*Required work*
The data below is to be output in full, unchanged.

*Task input*
************
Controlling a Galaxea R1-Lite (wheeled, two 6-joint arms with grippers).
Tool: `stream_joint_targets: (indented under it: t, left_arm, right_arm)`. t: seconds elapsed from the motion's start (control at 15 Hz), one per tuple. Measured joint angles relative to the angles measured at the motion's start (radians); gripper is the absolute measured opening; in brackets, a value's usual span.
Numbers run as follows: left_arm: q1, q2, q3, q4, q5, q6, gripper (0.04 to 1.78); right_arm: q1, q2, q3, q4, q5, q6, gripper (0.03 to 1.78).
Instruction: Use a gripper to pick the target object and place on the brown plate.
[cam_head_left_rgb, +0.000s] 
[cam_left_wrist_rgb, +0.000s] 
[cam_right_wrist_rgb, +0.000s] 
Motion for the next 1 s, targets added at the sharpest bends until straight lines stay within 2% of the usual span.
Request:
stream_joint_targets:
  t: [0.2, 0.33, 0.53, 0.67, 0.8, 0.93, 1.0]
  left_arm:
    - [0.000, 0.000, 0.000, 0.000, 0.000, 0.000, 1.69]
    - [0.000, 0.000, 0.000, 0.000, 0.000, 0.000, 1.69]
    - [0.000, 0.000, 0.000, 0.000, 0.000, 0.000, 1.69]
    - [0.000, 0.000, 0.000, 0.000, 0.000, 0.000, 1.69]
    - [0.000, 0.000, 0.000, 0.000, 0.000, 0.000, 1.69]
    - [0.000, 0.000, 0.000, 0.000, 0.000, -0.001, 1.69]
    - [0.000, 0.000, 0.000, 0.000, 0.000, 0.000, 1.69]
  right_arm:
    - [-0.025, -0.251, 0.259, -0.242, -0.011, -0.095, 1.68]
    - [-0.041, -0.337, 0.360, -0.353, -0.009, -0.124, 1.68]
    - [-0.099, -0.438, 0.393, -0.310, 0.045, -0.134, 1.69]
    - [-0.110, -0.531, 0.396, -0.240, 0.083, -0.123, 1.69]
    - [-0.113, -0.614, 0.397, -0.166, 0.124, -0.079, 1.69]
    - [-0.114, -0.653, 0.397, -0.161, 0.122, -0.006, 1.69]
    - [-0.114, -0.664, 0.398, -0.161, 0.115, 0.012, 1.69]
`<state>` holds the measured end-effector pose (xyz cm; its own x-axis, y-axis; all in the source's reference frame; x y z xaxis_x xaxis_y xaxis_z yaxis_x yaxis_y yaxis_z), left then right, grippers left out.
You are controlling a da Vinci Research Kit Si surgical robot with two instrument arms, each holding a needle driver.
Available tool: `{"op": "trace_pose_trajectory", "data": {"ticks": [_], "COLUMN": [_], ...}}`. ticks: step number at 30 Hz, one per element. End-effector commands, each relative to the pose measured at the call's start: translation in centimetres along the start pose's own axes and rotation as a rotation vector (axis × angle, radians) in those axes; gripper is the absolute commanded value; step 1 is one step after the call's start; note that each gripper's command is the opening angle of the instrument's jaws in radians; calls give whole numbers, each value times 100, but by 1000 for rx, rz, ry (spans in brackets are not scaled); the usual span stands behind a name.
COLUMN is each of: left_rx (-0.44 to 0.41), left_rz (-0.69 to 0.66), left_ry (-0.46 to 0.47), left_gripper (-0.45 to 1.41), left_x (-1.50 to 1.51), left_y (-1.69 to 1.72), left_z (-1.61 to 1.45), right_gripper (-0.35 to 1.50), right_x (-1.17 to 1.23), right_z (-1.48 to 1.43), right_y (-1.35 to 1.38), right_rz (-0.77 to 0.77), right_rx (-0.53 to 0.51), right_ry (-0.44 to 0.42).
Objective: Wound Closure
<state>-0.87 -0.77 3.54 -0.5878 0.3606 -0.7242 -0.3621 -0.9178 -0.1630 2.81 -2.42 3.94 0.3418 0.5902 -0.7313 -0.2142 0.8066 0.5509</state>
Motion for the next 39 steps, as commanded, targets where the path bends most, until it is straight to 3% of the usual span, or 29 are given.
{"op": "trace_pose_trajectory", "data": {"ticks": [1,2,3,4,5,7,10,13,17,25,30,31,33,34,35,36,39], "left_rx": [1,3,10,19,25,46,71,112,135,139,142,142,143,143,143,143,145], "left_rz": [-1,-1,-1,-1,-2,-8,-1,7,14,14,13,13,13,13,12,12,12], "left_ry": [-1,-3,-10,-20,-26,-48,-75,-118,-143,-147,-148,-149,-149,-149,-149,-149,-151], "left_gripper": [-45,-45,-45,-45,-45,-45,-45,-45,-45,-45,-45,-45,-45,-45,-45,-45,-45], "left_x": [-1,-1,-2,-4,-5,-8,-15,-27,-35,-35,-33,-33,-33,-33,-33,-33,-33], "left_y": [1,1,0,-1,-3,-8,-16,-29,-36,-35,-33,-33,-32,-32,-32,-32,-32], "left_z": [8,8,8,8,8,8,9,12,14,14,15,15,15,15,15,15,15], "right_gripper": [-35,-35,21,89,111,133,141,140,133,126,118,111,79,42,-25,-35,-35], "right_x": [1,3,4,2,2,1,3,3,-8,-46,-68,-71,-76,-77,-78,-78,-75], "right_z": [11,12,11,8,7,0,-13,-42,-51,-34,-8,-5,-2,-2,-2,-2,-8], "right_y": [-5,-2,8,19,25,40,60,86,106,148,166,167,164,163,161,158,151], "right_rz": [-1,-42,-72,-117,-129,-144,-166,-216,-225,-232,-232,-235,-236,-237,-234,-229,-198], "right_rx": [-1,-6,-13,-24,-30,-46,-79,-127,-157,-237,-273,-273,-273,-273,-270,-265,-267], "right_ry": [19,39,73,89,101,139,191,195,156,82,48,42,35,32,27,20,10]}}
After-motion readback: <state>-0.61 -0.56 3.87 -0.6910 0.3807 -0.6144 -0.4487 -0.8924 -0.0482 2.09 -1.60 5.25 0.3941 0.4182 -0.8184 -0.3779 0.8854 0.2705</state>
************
*Answer area*
Controlling a Galaxea R1-Lite (wheeled, two 6-joint arms with grippers).
Tool: `stream_joint_targets: (indented under it: t, left_arm, right_arm)`. t: seconds elapsed from the motion's start (control at 15 Hz), one per tuple. Measured joint angles relative to the angles measured at the motion's start (radians); gripper is the absolute measured opening; in brackets, a value's usual span.
Numbers run as follows: left_arm: q1, q2, q3, q4, q5, q6, gripper (0.04 to 1.78); right_arm: q1, q2, q3, q4, q5, q6, gripper (0.03 to 1.78).
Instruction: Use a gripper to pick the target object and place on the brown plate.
[cam_head_left_rgb, +0.000s] 
[cam_left_wrist_rgb, +0.000s] 
[cam_right_wrist_rgb, +0.000s] 
Motion for the next 1 s, targets added at the sharpest bends until straight lines stay within 2% of the usual span.
Request:
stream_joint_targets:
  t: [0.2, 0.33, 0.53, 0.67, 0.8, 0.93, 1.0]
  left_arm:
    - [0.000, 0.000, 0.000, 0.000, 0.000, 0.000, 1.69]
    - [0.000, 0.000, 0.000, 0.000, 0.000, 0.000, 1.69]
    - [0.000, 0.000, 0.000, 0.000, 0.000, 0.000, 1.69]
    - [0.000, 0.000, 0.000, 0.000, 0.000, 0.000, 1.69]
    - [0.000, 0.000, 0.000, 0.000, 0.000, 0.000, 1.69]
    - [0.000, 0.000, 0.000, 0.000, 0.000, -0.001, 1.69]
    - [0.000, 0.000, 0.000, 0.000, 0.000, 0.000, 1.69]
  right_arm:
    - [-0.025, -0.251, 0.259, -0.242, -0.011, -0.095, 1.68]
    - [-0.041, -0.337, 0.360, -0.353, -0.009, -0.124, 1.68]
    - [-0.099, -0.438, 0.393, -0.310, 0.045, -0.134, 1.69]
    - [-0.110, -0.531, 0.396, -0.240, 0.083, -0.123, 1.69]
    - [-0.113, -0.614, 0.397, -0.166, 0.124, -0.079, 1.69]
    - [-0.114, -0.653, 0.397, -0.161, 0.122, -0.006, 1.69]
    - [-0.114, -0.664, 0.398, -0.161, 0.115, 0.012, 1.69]
`<state>` holds the measured end-effector pose (xyz cm; its own x-axis, y-axis; all in the source's reference frame; x y z xaxis_x xaxis_y xaxis_z yaxis_x yaxis_y yaxis_z), left then right, grippers left out.
You are controlling a da Vinci Research Kit Si surgical robot with two instrument arms, each holding a needle driver.
Available tool: `{"op": "trace_pose_trajectory", "data": {"ticks": [_], "COLUMN": [_], ...}}`. ticks: step number at 30 Hz, one per element. End-effector commands, each relative to the pose measured at the call's start: translation in centimetres along the start pose's own axes and rotation as a rotation vector (axis × angle, radians) in those axes; gripper is the absolute commanded value; step 1 is one step after the call's start; note that each gripper's command is the opening angle of the instrument's jaws in radians; calls give whole numbers, each value times 100, but by 1000 for rx, rz, ry (spans in brackets are not scaled); the usual span stands behind a name.
COLUMN is each of: left_rx (-0.44 to 0.41), left_rz (-0.69 to 0.66), left_ry (-0.46 to 0.47), left_gripper (-0.45 to 1.41), left_x (-1.50 to 1.51), left_y (-1.69 to 1.72), left_z (-1.61 to 1.45), right_gripper (-0.35 to 1.50), right_x (-1.17 to 1.23), right_z (-1.48 to 1.43), right_y (-1.35 to 1.38), right_rz (-0.77 to 0.77), right_rx (-0.53 to 0.51), right_ry (-0.44 to 0.42).
Objective: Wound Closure
<state>-0.87 -0.77 3.54 -0.5878 0.3606 -0.7242 -0.3621 -0.9178 -0.1630 2.81 -2.42 3.94 0.3418 0.5902 -0.7313 -0.2142 0.8066 0.5509</state>
Motion for the next 39 steps, as commanded, targets where the path bends most, until it is straight to 3% of the usual span, or 29 are given.
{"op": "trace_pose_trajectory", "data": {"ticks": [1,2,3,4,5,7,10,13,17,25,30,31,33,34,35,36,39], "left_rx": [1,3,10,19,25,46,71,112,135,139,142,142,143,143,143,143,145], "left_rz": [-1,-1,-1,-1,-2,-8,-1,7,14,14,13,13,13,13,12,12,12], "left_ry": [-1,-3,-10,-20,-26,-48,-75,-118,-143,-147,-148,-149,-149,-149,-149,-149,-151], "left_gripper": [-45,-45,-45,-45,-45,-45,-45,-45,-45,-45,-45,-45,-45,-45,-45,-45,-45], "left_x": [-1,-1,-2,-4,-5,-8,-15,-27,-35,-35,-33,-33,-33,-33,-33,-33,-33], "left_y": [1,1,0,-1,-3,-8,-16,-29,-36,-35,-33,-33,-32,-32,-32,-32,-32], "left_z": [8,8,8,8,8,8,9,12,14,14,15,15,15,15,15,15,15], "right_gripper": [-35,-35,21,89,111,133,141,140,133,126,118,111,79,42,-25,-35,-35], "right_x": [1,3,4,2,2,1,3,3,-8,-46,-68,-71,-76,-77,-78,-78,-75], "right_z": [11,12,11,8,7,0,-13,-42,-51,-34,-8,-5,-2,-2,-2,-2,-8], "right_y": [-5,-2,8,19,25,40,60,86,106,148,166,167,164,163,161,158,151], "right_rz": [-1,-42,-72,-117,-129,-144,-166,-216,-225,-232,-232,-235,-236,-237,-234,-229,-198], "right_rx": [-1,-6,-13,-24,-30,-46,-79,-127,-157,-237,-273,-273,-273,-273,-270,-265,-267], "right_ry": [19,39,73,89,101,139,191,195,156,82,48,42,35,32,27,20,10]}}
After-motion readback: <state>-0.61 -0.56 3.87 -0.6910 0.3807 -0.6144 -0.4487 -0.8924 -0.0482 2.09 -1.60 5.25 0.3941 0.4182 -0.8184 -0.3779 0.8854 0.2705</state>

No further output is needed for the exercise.